# [Work item]
Among the entries, find the lines with the string "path" and report them.

[Stored entries]
☆ ☆ ☆

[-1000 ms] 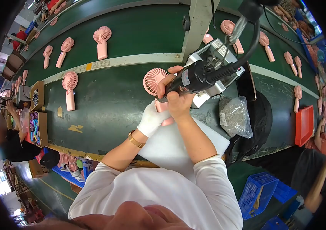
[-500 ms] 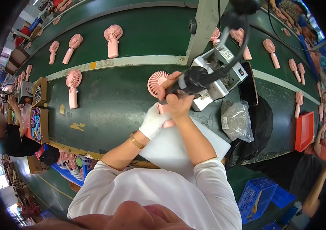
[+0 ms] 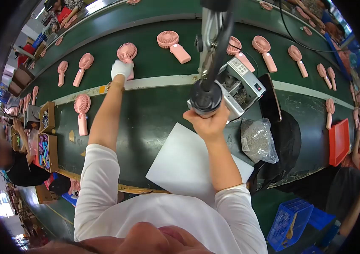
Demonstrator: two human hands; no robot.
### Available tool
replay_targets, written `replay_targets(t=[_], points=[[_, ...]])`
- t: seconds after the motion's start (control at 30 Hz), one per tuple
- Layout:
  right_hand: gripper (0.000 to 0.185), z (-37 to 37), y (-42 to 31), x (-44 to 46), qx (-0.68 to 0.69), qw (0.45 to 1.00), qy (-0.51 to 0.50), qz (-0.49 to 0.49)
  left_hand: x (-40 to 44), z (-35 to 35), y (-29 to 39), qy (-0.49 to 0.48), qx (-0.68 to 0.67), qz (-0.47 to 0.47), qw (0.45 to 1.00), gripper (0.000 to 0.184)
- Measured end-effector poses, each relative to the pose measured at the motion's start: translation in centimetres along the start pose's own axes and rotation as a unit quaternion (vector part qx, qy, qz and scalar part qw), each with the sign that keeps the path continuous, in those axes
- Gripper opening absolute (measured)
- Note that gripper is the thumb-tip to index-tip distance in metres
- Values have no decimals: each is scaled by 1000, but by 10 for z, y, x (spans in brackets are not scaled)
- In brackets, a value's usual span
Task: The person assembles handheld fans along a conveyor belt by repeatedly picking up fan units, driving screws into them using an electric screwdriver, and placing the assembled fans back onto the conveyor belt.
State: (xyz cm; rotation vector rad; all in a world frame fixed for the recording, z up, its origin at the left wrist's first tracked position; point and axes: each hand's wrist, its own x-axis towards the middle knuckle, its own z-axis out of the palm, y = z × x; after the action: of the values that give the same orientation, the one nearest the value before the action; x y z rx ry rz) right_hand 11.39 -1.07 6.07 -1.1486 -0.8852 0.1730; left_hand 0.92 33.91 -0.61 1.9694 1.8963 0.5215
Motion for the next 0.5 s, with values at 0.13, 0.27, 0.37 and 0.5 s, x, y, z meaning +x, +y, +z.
replay_targets(t=[0.13, 0.27, 0.37, 0.5], points=[[55, -7, 12, -3, 10, 1000, 7, -10, -4, 5, -19, -146, -182, 133, 963, 39], [67, -6, 7, 0, 17, 999, -5, -39, -116, -10, -6, -368, -501, 98, 777, 35], [61, -5, 7, 1, 29, 999, 1, -40, -206, -38, -6, -491, -627, 41, 604, 44], [55, -5, 3, 2, -2, 999, 1, -35, -273, -43, -16, -467, -720, -64, 509, 38]])
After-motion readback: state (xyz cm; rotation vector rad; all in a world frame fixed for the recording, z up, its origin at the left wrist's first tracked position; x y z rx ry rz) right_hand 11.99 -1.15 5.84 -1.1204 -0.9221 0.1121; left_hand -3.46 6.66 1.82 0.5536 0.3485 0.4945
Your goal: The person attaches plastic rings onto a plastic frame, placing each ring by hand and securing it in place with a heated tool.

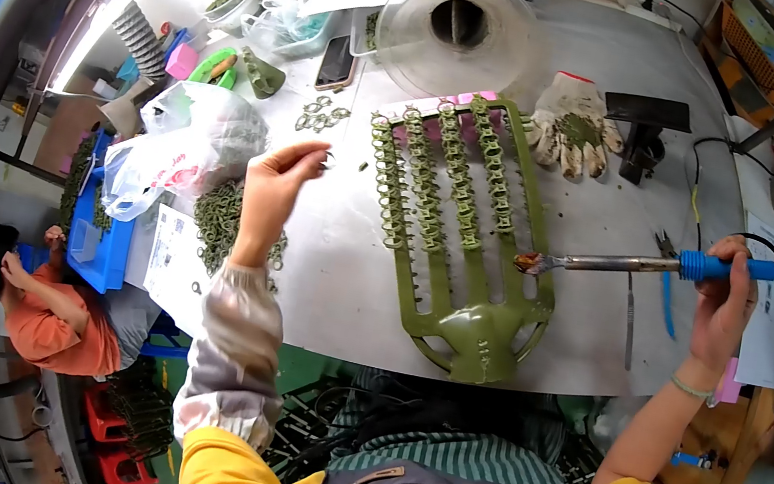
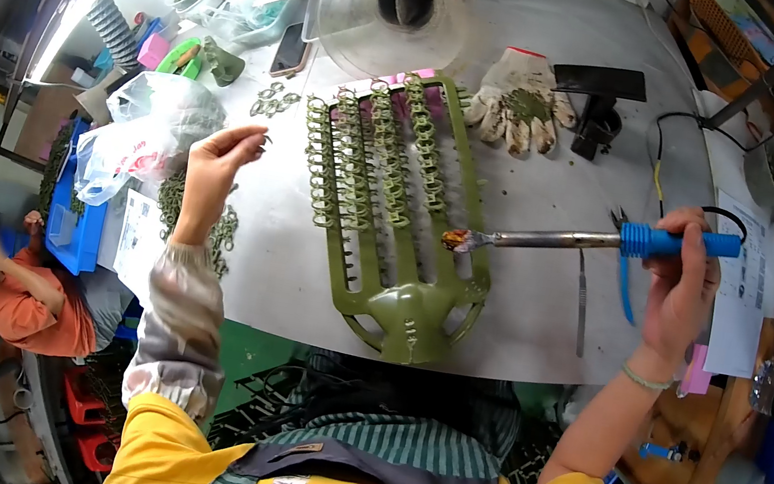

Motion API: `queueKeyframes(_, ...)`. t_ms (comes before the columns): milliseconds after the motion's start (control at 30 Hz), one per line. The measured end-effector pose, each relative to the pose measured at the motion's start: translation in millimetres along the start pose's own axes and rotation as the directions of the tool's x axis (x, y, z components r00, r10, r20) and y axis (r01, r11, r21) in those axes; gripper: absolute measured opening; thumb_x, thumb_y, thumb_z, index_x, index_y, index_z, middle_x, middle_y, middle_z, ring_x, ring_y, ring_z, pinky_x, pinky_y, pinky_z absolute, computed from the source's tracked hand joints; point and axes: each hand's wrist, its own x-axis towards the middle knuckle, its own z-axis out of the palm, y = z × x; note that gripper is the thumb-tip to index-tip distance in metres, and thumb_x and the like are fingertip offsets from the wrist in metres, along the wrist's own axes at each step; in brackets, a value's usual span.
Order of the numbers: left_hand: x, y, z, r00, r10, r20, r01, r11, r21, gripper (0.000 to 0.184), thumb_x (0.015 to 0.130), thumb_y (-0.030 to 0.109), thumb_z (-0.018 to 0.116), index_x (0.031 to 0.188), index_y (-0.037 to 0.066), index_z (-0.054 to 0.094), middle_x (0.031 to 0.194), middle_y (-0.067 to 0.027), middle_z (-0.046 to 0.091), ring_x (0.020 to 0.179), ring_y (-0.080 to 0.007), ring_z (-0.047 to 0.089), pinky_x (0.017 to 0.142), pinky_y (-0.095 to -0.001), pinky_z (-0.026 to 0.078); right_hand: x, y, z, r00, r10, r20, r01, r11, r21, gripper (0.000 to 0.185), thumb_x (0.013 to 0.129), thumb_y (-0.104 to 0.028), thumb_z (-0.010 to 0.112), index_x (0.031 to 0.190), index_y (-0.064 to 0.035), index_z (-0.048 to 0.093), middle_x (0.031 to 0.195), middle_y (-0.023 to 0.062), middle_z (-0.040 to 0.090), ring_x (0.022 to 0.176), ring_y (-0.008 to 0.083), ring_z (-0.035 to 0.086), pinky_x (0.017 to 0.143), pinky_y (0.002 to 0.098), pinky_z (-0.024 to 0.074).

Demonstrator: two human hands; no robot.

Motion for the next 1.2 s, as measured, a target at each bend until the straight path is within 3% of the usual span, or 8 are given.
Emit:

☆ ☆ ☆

# [Result of this exercise]
- Measured end-effector poses, each relative to the pose measured at the motion's start: translation in centimetres along the start pose's own axes and rotation as a unit quaternion (vector part qx, qy, qz and scalar part qw), each with the sign that keeps the path continuous, in those axes
Motion for the next 1.2 s, as measured, a target at each bend until the straight path is within 3% of the usual span, or 8 are given.

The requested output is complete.